From your description, you have two separate issues:
LED chain not behaving as it should, even when the Peltier is disconnected. As you haven't said what controls the power transistor that switches the LED, it's hard to say why, although if it only occurs with the switching PSU connected then ground loops may have something to do with it.
Peltier PWM affecting the temperature reading.
I suggest you sort out (1) first. When you have done that, careful attention to the Peltier drive circuit decoupling and wiring along the lines I suggested should resolve (2).

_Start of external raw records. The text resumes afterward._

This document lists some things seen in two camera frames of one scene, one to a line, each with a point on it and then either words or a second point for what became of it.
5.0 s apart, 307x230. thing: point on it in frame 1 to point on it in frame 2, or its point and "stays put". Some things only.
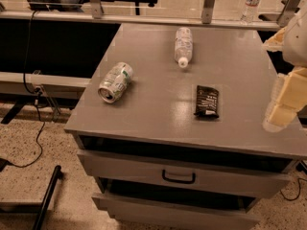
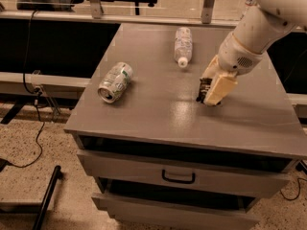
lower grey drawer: x=131 y=210 stays put
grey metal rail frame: x=95 y=12 stays put
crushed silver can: x=115 y=81 stays put
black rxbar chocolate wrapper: x=206 y=102 to x=205 y=83
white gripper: x=296 y=43 to x=237 y=57
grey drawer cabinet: x=172 y=128 stays put

Note the 0.1 ?F bypass capacitor on the input. This capacitor should be a ceramic type, have very short leads (surface-mount is preferable), and be located as close as possible in physical proximity to the temperature sensor supply pin. Because these temperature sensors operate on very little supply current and may be exposed to very hostile electrical environments, it is important to minimize the effects of radio frequency interference (RFI) on these devices. The effect of RFI on these temperature sensors specifically and on analog ICs in general is manifested as abnormal dc shifts in the output voltage due to the rectification of the high frequency ambient noise by the IC. When the devices are operated in the presence of high frequency radiated or conducted noise, a large value tantalum capacitor (±2.2 ?F) placed across the 0.1 ?F ceramic capacitor may offer additional noise immunity.
Taken straight from the sensor datasheet.
I saw no decoupling at the sensor in the camera. The camera its self is an EMI generator. Probably most of your random readings are from the camera's electronics, the probe cable should be a shielded cable such as a 2 conductor microphone cable. If you used unshielded wire your arduino is hearing "hum" from every powerline in the house. Decouple the analog signal on the Arduino end, 15K between Arduino and sensor Vout pin with 100uF on the analog input pin to gnd. I downloaded your code and noticed you have no equasions correlating Q to voltage, nor any establishing a linear line to setpoint error.
Summary: Sensor issues are installation related, decoupling will resolve these, better math will resolve control efficiencies of the TEC along with true DC drive of the TEC.